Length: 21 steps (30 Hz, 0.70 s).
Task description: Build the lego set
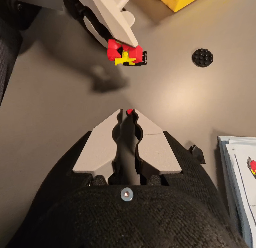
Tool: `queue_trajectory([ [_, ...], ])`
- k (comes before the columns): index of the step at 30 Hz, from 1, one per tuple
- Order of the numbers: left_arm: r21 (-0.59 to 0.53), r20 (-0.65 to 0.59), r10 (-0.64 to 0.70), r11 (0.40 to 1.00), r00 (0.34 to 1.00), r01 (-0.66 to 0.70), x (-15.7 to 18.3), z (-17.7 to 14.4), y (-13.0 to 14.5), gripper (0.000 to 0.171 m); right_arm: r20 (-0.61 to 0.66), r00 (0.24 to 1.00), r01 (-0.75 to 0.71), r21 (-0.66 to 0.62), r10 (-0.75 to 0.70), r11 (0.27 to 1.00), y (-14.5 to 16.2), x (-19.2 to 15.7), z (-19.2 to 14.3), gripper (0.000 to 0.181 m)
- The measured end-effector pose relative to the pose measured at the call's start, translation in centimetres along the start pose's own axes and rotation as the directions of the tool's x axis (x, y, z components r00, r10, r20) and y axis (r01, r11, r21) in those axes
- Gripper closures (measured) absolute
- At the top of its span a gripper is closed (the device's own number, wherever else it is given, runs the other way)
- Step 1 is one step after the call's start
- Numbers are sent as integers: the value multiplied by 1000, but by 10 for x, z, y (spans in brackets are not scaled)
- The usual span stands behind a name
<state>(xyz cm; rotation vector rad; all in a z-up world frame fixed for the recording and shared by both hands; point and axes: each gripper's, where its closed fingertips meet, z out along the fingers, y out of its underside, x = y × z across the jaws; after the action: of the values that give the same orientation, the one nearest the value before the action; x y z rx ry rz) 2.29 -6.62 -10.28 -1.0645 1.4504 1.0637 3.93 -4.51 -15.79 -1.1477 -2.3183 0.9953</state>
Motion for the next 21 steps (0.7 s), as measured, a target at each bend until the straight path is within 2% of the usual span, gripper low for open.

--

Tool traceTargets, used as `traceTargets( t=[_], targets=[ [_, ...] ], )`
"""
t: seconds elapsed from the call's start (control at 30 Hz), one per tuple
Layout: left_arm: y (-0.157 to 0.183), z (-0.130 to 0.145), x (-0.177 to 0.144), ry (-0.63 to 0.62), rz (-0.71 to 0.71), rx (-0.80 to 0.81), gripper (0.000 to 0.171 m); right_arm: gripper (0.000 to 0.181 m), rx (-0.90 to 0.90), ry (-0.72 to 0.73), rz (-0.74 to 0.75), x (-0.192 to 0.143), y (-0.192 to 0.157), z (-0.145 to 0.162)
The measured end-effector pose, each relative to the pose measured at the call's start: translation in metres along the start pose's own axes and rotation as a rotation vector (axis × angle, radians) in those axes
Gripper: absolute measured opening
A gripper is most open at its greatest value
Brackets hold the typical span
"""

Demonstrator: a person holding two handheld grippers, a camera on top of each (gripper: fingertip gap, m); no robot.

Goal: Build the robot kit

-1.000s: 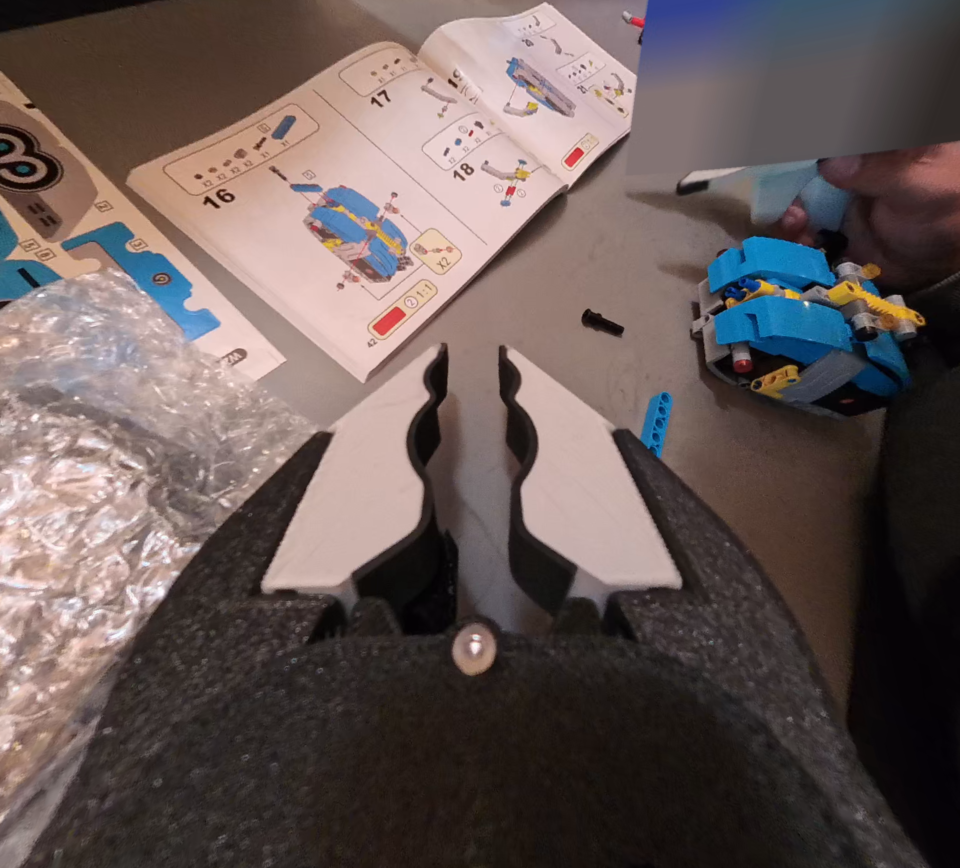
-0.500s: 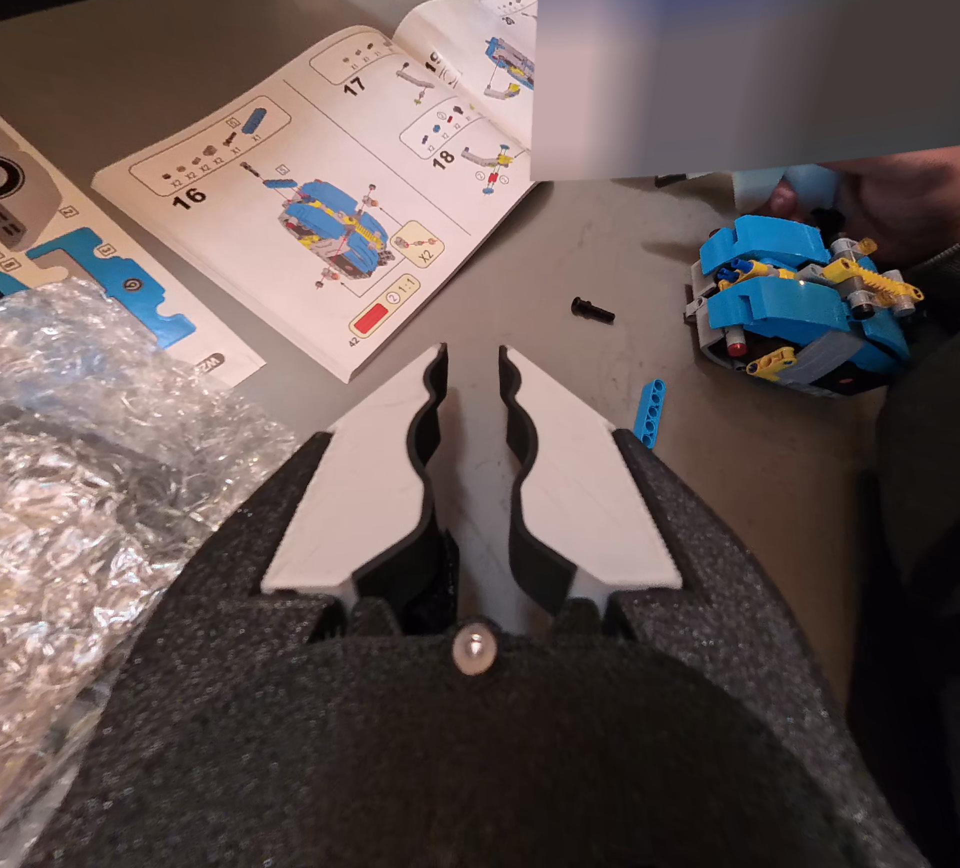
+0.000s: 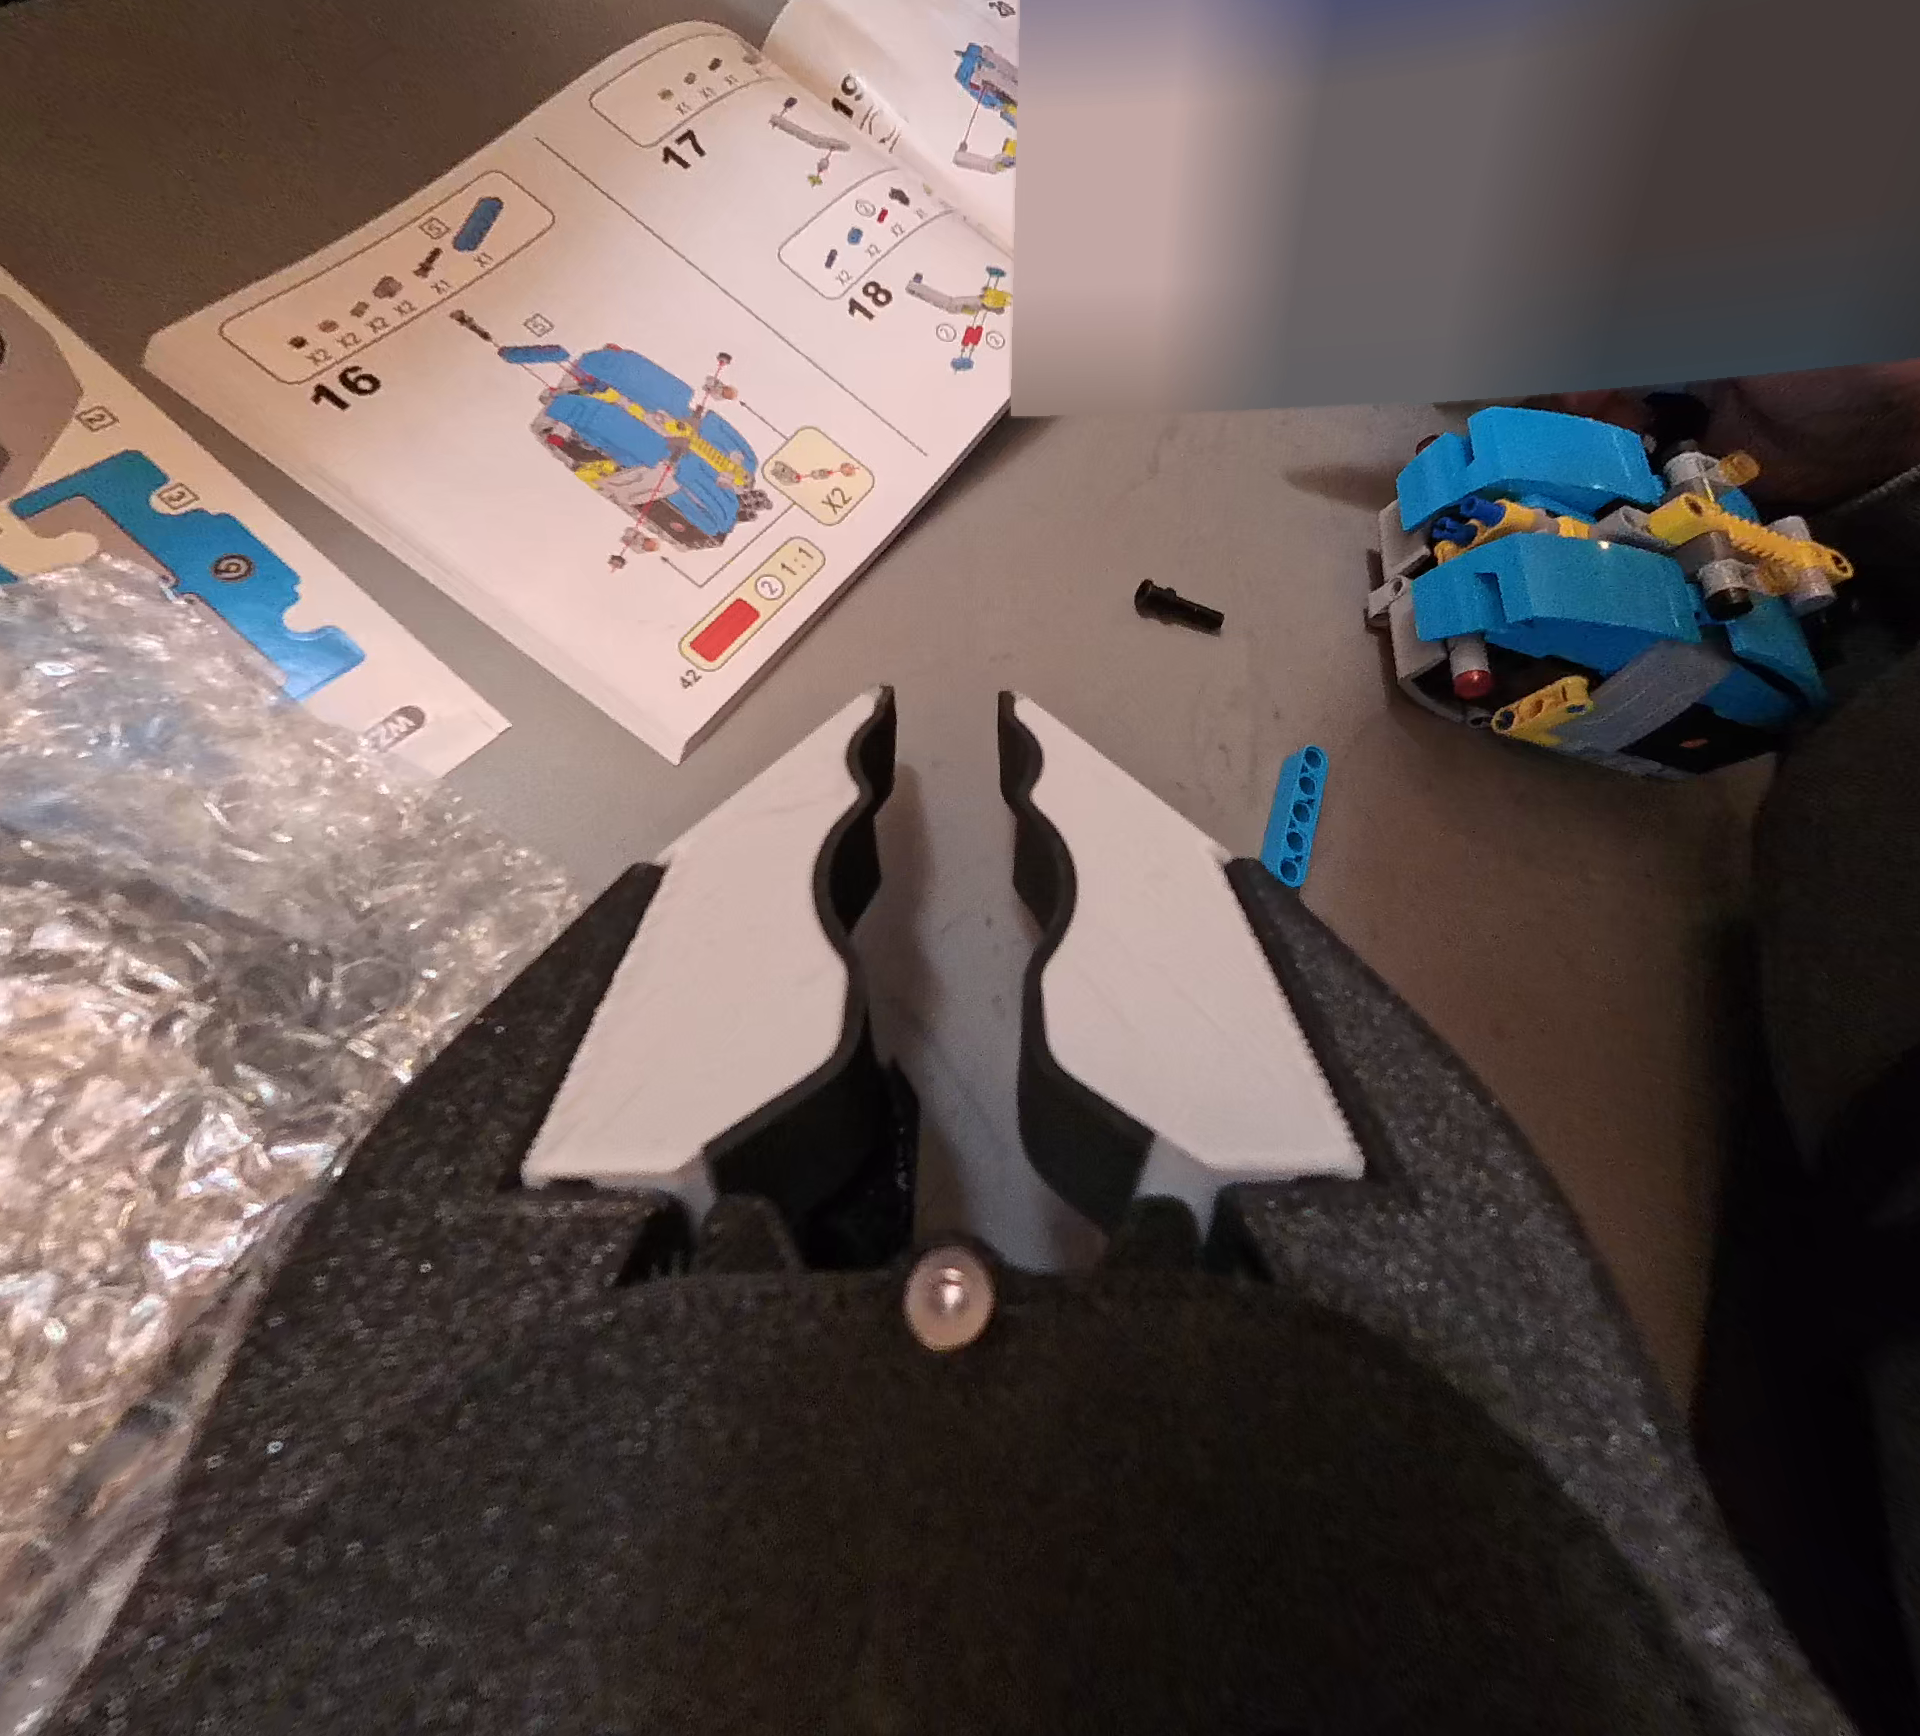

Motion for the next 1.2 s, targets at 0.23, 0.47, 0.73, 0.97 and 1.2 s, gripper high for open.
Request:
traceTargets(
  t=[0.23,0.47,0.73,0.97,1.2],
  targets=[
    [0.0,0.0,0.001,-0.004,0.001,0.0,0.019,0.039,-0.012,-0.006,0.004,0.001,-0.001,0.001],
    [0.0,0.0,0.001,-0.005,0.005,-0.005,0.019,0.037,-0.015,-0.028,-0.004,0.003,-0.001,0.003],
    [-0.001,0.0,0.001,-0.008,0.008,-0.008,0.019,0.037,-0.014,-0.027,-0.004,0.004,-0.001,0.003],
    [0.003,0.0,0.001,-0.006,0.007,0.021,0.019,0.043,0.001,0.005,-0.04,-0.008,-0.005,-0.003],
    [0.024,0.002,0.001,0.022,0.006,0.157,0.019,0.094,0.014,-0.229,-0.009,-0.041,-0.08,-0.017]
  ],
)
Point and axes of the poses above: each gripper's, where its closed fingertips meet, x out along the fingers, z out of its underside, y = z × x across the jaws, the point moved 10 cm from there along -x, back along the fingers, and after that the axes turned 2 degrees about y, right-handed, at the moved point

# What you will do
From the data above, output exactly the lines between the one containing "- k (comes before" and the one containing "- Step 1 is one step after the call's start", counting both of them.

# Finished task
- k (comes before the columns): index of the step at 30 Hz, from 1, one per tuple
- Order of the numbers: left_arm: r21 (-0.59 to 0.53), r20 (-0.65 to 0.59), r10 (-0.64 to 0.70), r11 (0.40 to 1.00), r00 (0.34 to 1.00), r01 (-0.66 to 0.70), x (-15.7 to 18.3), z (-17.7 to 14.4), y (-13.0 to 14.5), gripper (0.000 to 0.171 m); right_arm: r20 (-0.61 to 0.66), r00 (0.24 to 1.00), r01 (-0.75 to 0.71), r21 (-0.66 to 0.62), r10 (-0.75 to 0.70), r11 (0.27 to 1.00), y (-14.5 to 16.2), x (-19.2 to 15.7), z (-19.2 to 14.3), gripper (0.000 to 0.181 m)
- The measured end-effector pose relative to the pose measured at the call's start, translation in centimetres along the start pose's own axes and rotation as the directions of the tool's x axis (x, y, z components r00, r10, r20) and y axis (r01, r11, r21) in those axes
- Gripper closures (measured) absolute
- At the top of its span a gripper is closed (the device's own number, wherever else it is given, runs the other way)
- Step 1 is one step after the call's start

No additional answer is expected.